*** Block opens ***
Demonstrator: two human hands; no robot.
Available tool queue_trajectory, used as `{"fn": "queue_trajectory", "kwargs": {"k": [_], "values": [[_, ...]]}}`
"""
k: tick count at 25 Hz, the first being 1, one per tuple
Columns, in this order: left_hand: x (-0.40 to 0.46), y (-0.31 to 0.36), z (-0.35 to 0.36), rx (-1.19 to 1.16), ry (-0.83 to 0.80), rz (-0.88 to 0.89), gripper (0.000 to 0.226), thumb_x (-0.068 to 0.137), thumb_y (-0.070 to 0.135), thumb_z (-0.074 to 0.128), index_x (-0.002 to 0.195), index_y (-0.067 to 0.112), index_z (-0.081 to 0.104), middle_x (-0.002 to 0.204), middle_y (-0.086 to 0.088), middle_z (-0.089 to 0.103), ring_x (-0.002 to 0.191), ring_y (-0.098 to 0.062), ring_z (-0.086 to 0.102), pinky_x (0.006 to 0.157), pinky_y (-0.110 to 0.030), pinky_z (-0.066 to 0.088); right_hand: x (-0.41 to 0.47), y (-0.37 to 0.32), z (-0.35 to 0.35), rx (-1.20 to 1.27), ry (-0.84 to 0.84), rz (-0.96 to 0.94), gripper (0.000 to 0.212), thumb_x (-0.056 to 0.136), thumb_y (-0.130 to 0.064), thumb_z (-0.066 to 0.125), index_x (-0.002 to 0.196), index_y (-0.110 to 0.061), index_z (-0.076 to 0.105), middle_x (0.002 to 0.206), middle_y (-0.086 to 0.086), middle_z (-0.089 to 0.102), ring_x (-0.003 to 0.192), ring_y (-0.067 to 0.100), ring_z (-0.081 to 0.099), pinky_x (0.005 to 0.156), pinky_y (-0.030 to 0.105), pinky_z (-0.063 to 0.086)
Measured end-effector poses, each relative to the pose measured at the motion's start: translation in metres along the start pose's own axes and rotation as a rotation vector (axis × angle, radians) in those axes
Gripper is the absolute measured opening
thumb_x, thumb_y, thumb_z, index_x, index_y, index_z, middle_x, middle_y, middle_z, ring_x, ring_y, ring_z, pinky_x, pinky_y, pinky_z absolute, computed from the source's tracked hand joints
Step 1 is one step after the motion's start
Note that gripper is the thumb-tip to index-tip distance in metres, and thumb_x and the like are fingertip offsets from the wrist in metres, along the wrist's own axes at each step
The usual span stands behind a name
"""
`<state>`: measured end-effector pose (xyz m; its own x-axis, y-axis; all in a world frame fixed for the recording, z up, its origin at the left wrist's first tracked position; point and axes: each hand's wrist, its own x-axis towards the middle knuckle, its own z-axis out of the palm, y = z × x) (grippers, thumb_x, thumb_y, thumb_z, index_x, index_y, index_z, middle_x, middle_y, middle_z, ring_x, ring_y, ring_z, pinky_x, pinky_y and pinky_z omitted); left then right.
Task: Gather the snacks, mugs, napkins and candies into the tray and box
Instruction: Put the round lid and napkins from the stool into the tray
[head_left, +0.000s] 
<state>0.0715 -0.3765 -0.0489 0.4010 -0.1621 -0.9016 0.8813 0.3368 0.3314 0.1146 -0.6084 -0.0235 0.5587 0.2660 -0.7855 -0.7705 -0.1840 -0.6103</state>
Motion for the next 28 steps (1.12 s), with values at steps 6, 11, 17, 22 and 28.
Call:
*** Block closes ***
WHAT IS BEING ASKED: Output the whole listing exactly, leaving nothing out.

YOUR SOLUTION:
Demonstrator: two human hands; no robot.
Available tool queue_trajectory, used as `{"fn": "queue_trajectory", "kwargs": {"k": [_], "values": [[_, ...]]}}`
"""
k: tick count at 25 Hz, the first being 1, one per tuple
Columns, in this order: left_hand: x (-0.40 to 0.46), y (-0.31 to 0.36), z (-0.35 to 0.36), rx (-1.19 to 1.16), ry (-0.83 to 0.80), rz (-0.88 to 0.89), gripper (0.000 to 0.226), thumb_x (-0.068 to 0.137), thumb_y (-0.070 to 0.135), thumb_z (-0.074 to 0.128), index_x (-0.002 to 0.195), index_y (-0.067 to 0.112), index_z (-0.081 to 0.104), middle_x (-0.002 to 0.204), middle_y (-0.086 to 0.088), middle_z (-0.089 to 0.103), ring_x (-0.002 to 0.191), ring_y (-0.098 to 0.062), ring_z (-0.086 to 0.102), pinky_x (0.006 to 0.157), pinky_y (-0.110 to 0.030), pinky_z (-0.066 to 0.088); right_hand: x (-0.41 to 0.47), y (-0.37 to 0.32), z (-0.35 to 0.35), rx (-1.20 to 1.27), ry (-0.84 to 0.84), rz (-0.96 to 0.94), gripper (0.000 to 0.212), thumb_x (-0.056 to 0.136), thumb_y (-0.130 to 0.064), thumb_z (-0.066 to 0.125), index_x (-0.002 to 0.196), index_y (-0.110 to 0.061), index_z (-0.076 to 0.105), middle_x (0.002 to 0.206), middle_y (-0.086 to 0.086), middle_z (-0.089 to 0.102), ring_x (-0.003 to 0.192), ring_y (-0.067 to 0.100), ring_z (-0.081 to 0.099), pinky_x (0.005 to 0.156), pinky_y (-0.030 to 0.105), pinky_z (-0.063 to 0.086)
Measured end-effector poses, each relative to the pose measured at the motion's start: translation in metres along the start pose's own axes and rotation as a rotation vector (axis × angle, radians) in those axes
Gripper is the absolute measured opening
thumb_x, thumb_y, thumb_z, index_x, index_y, index_z, middle_x, middle_y, middle_z, ring_x, ring_y, ring_z, pinky_x, pinky_y, pinky_z absolute, computed from the source's tracked hand joints
Step 1 is one step after the motion's start
Note that gripper is the thumb-tip to index-tip distance in metres, and thumb_x and the like are fingertip offsets from the wrist in metres, along the wrist's own axes at each step
The usual span stands behind a name
"""
`<state>`: measured end-effector pose (xyz m; its own x-axis, y-axis; all in a world frame fixed for the recording, z up, its origin at the left wrist's first tracked position; point and axes: each hand's wrist, its own x-axis towards the middle knuckle, its own z-axis out of the palm, y = z × x) (grippers, thumb_x, thumb_y, thumb_z, index_x, index_y, index_z, middle_x, middle_y, middle_z, ring_x, ring_y, ring_z, pinky_x, pinky_y and pinky_z omitted); left then right.
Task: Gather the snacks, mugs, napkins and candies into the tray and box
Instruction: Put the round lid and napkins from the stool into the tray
[head_left, +0.000s] 
<state>0.0715 -0.3765 -0.0489 0.4010 -0.1621 -0.9016 0.8813 0.3368 0.3314 0.1146 -0.6084 -0.0235 0.5587 0.2660 -0.7855 -0.7705 -0.1840 -0.6103</state>
Motion for the next 28 steps (1.12 s), with values at steps 6, 11, 17, 22 and 28.
Call:

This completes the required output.